CBV has the kind of comedy cast you don’t see too often, either. Donal Logue, as the pipe-smoking comics purist Raymond, is cut from the same cloth as Jack Black’s vehemently music-snobbish Barry in High Fidelity (Raymond and Barry would either bond immediately or despise each other on sight). DJ Qualls, of Road Trip and The New Guy, is the film’s closest thing to a moral compass, a kid who likes comics but (unlike most of the people around him) knows there’s more to life than comics. Michael Rapaport and Natasha Lyonne, as a married couple who own the more businesslike comics shop in competition with Raymond’s (they sell Magic cards and action figures, a fact hilariously spewed at them by Raymond), are properly Rapaportian and Lyonnesque. Then there’s Cary Elwes (whose American accent, as always when he plays Yanks, comes and goes) as a macho jerk — and, we come to learn, altogether shady character — complete with a stripper girlfriend (Monet Mazur). All these people hover around a collection of mint-condition comics formerly owned by a recently deceased elder geek, now controlled by his mom (Eileen Brennan — good to see her again), who refuses to sell them.
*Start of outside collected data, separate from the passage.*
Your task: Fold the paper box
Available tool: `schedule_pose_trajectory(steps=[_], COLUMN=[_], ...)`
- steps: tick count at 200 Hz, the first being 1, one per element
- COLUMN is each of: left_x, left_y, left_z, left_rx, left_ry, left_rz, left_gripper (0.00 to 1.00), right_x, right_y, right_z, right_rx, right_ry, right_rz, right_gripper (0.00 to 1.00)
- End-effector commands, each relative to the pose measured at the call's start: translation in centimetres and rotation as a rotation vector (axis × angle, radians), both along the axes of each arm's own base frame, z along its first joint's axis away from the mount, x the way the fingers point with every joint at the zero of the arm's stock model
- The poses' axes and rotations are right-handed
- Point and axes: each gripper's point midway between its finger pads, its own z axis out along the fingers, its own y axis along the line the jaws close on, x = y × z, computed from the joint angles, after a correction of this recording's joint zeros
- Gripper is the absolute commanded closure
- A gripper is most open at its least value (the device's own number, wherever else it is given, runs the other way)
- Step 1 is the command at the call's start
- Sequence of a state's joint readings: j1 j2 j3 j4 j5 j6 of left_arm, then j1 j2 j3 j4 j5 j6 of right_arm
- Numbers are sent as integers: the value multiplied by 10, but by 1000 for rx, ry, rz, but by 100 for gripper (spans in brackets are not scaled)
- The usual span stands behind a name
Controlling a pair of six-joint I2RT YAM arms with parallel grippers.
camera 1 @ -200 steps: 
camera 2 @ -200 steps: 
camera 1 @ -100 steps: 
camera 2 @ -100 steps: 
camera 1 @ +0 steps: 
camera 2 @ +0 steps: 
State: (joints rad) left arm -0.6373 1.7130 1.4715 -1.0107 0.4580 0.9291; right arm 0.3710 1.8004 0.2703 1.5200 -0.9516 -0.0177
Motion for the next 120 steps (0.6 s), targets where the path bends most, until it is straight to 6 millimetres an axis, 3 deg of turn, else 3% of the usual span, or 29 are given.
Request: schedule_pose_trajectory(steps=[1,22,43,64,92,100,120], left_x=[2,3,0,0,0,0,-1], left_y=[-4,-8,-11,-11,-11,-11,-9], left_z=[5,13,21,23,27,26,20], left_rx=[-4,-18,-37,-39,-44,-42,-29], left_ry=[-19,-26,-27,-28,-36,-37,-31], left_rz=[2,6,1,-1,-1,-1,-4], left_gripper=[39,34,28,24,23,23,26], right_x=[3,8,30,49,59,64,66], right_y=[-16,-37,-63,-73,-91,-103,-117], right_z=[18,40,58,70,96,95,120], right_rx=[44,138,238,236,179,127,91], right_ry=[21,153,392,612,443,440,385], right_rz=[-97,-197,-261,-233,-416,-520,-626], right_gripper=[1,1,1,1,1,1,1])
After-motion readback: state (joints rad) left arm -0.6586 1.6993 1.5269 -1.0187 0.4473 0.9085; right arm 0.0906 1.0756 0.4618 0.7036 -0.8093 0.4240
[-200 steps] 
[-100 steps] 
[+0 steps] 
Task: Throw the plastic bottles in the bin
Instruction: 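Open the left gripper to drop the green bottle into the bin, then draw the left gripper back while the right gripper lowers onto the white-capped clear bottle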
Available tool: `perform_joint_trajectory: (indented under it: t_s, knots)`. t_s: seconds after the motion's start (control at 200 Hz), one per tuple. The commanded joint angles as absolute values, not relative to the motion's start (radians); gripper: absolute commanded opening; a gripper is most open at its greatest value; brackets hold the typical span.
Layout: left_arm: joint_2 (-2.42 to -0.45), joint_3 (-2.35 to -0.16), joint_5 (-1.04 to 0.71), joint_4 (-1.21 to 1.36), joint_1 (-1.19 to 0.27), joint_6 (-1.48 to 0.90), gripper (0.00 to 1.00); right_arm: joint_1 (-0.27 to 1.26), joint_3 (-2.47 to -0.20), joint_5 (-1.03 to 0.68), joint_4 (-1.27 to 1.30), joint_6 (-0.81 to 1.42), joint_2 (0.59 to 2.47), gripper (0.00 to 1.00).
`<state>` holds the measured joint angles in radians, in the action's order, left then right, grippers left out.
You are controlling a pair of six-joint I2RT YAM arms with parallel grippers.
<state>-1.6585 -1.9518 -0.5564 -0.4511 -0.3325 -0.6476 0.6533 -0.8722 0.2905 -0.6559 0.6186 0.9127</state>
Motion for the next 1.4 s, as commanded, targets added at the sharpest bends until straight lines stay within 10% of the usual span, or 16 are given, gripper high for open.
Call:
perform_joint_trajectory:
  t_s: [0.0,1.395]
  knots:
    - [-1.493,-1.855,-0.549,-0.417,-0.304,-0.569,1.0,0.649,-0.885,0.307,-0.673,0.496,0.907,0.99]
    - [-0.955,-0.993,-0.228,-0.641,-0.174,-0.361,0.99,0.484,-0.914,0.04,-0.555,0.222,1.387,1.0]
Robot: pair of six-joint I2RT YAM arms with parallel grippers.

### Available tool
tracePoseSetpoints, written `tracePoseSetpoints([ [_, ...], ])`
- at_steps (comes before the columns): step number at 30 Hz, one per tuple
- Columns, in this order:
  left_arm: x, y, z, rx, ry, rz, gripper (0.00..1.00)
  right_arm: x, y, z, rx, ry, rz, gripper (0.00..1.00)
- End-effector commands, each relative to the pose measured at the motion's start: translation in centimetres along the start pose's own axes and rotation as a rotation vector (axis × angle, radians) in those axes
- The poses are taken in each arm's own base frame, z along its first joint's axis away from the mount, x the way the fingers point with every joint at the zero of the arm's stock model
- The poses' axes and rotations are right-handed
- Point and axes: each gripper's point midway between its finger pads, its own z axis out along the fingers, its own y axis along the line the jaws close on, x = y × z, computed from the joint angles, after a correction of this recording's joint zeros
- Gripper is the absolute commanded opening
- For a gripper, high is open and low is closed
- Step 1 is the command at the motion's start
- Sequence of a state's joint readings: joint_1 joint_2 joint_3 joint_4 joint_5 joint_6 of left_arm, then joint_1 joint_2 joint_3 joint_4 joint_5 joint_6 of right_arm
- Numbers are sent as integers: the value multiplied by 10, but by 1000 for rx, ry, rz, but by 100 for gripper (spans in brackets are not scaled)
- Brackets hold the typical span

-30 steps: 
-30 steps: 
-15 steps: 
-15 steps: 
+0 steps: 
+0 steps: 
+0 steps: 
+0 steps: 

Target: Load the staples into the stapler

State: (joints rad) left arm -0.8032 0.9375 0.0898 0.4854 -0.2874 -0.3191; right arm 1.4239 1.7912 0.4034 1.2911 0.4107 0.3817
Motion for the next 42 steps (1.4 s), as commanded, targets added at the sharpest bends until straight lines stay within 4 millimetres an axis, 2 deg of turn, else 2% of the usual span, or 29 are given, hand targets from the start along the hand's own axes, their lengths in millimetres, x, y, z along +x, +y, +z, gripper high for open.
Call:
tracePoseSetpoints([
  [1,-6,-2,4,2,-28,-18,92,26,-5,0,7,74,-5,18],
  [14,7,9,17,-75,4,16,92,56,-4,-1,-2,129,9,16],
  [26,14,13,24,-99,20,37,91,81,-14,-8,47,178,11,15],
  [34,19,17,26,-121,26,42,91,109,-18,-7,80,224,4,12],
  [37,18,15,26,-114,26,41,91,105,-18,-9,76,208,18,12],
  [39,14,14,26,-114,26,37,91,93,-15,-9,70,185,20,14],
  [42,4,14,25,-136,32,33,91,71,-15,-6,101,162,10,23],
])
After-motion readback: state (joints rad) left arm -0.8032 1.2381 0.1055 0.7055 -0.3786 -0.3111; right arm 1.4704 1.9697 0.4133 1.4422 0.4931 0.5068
The movie has a clearly delineated conflict, and colorful characters acting it out in a milieu we haven’t seen much outside of the last few seasons of Buffy (the Nerds of Doom) and the margins of Kevin Smith movies. (Really, I’m surprised not to see Kev’s name hooked up to this film in some executive-producer capacity. As it is, three of the actors — Logue, Qualls, and Elwes — are credited as co-producers.) Soon, however, it turns into a full-fledged Black Comedy, with arson, knifing, attempted vehicular homicide, and assorted handgun murders. It’s as if someone had turned off the laugh faucet: Once the ante is upped to violence, about halfway through, the movie becomes entirely unfunny and tiresome. And it’s because most of the characters, while mostly delusional and greedy, are also likable (due to the actors), and we don’t want to watch them go down this path — this isn’t like Very Bad Things, where the people are shitbags from fade-in. Also, the mix of violence and comedy is exceedingly hard to pull off unless (A) you’re Tarantino or (B) the violence is there from the get-go, as in Grosse Pointe Blank. Robinson doesn’t pull it off.

Will comics fans like CBV? I seriously doubt it, despite the surface details and trivia, because the movie is essentially anti-fan (and also anti-opportunist, as personified by the Rapaport and Lyonne characters, who have no great love for comics but run a shop because there’s money in it). The more a viewer identifies with the witty but sad, broke, and ultimately pathetic Raymond, the less he or she will love the movie, because it comes down in favor of the DJ Qualls character’s take on comics: they’re fun to read, sometimes valid as an art form, but a life of nothing but comics (this extends to all other forms of fandom, by the way, be it Star Trek or fantasy fiction) is hollow. After a fashion, the movie does have a sound message — but to sell it effectively, it needed to be either funnier or more serious.